The S&P Global Vietnam Manufacturing Purchasing Managers’ Index (PMI) fell below the no-change threshold of 50.0 for the second consecutive month, falling to 46.4 in December from 47.4 in November.
The latest fall, per the report, is the sharpest since the one brought on by the pandemic in the third quarter of 2021.
For the second consecutive month, new orders declined “solidly” in December, falling more drastically than in November.
In general, weak demand circumstances were emphasized, with sources of weakness including several important export markets.
Production was reduced by manufacturers, also for the second month, in response to decreasing new orders, it claimed.
Finding new employment will probably continue to be challenging until there is an improvement in important export markets, according to Andrew Harker, economics director at S&P Global Market Intelligence.

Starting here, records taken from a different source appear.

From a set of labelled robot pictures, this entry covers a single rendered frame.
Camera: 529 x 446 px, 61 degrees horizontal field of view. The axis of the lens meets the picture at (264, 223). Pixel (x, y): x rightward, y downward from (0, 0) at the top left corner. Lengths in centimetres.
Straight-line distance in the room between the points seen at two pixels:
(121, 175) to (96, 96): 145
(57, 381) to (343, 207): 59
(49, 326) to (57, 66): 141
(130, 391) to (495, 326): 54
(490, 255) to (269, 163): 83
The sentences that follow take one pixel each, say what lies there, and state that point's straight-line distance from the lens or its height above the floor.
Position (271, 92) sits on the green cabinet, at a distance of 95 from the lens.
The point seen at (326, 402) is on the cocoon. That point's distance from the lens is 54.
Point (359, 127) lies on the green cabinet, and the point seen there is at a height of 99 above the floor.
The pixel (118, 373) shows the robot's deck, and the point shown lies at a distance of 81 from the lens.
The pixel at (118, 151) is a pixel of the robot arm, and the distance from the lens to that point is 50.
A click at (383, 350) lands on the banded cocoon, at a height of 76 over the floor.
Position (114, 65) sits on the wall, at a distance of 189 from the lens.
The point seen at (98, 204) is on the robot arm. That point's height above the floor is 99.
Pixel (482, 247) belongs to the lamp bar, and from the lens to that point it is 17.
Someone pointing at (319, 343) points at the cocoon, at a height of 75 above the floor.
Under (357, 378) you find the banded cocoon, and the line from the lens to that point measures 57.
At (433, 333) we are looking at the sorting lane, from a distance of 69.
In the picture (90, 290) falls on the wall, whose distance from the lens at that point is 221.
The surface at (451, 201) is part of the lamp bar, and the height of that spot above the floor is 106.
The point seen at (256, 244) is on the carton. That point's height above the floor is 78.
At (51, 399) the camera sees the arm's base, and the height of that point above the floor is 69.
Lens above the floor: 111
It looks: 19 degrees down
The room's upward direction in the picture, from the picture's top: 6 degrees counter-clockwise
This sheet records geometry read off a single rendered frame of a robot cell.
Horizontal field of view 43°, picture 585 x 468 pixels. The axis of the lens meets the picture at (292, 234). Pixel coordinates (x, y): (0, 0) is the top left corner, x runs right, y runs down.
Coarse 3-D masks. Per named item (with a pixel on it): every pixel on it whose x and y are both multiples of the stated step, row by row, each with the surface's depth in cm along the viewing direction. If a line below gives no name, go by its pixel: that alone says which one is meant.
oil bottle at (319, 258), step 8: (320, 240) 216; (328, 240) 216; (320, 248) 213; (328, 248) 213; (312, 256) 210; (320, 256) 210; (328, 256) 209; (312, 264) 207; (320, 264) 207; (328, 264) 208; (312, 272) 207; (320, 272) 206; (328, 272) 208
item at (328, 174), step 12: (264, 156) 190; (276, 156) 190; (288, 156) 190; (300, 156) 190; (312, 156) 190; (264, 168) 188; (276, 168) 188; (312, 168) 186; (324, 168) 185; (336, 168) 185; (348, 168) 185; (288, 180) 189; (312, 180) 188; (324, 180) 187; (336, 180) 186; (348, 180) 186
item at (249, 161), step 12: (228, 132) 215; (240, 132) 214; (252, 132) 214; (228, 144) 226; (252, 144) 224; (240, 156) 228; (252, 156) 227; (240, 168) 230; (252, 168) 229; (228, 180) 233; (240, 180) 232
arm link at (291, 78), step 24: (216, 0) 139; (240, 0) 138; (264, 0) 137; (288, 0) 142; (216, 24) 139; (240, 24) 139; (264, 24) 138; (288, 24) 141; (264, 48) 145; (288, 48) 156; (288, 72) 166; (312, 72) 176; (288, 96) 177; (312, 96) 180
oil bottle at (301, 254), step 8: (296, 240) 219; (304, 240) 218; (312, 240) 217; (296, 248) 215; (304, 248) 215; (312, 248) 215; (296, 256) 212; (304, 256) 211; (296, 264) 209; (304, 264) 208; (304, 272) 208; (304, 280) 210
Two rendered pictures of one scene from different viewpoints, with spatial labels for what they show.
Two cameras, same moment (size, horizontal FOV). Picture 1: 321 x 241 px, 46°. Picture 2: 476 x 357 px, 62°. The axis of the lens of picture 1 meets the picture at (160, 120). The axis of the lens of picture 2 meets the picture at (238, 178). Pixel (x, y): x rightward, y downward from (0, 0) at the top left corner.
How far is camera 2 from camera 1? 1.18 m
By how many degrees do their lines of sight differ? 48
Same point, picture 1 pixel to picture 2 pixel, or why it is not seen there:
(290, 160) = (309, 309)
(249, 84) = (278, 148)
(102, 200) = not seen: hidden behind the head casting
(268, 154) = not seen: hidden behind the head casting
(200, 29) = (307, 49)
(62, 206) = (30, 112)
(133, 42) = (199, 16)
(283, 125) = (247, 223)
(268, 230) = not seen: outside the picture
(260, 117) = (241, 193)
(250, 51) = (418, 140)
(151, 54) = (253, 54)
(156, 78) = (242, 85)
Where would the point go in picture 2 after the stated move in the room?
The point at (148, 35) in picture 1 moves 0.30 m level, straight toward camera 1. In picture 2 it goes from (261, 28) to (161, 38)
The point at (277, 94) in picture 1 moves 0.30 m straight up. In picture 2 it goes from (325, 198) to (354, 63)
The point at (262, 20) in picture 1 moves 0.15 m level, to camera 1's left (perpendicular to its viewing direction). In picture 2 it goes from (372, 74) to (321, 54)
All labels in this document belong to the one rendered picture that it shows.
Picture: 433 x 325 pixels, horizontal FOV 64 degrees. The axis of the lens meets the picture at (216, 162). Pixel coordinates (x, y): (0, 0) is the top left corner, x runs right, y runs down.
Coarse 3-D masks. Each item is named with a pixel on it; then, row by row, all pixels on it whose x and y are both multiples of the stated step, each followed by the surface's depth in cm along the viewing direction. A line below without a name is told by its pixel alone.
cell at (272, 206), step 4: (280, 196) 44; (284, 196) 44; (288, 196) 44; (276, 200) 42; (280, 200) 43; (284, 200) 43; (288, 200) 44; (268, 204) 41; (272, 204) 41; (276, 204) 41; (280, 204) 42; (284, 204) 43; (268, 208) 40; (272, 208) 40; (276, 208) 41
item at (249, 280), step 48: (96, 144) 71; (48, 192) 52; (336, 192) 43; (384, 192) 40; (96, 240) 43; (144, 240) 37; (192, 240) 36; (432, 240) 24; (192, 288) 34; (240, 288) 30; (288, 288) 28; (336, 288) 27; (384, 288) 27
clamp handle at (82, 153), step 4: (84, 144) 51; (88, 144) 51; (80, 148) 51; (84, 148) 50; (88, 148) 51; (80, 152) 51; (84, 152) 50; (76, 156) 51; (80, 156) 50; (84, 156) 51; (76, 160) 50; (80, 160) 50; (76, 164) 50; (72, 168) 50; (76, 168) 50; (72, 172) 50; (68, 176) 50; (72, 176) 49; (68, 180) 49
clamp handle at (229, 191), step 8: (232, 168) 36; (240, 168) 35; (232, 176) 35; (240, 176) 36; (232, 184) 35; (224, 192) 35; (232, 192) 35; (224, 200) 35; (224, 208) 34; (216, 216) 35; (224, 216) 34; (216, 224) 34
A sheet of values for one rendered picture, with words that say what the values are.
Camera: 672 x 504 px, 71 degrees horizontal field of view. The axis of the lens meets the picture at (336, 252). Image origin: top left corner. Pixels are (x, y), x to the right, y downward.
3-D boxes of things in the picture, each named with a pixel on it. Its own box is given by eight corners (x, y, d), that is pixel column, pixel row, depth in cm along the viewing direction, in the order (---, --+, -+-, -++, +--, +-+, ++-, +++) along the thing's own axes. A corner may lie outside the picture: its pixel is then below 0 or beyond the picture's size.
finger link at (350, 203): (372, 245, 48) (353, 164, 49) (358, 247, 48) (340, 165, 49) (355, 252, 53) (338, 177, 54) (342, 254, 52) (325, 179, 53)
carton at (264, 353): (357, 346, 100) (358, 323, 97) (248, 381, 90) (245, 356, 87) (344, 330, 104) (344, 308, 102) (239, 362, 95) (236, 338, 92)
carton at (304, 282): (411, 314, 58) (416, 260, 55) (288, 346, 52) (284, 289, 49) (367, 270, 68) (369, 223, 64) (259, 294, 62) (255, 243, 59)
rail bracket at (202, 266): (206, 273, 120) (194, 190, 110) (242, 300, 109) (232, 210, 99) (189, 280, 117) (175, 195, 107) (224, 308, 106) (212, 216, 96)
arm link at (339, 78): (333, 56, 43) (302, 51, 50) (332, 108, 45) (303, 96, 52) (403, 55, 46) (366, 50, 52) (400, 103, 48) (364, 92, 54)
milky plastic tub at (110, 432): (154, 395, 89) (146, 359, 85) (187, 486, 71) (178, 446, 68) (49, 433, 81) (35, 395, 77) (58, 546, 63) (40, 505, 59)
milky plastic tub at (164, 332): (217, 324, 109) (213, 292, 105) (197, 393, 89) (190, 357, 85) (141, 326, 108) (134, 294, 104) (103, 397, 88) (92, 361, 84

Additionally, a number of businesses stated that they believed demand will stay weak at least in the short term.
“Manufacturers have responded quickly to the downturn in new orders, with the latest PMI data showing sharper reductions in output, employment and purchasing activity, as well as price cuts to stimulate demand,’’ he said.
Despite a little increase in November 2022, confidence in the output prognosis for the following year remained rather low, according to the survey, after having fallen to a 14-month low in that month.
Some panelists expressed fear that difficult market circumstances would continue through 2023.
On the other hand, a number of respondents indicated confidence in a recovery in demand, which would increase new orders and output, it was stated.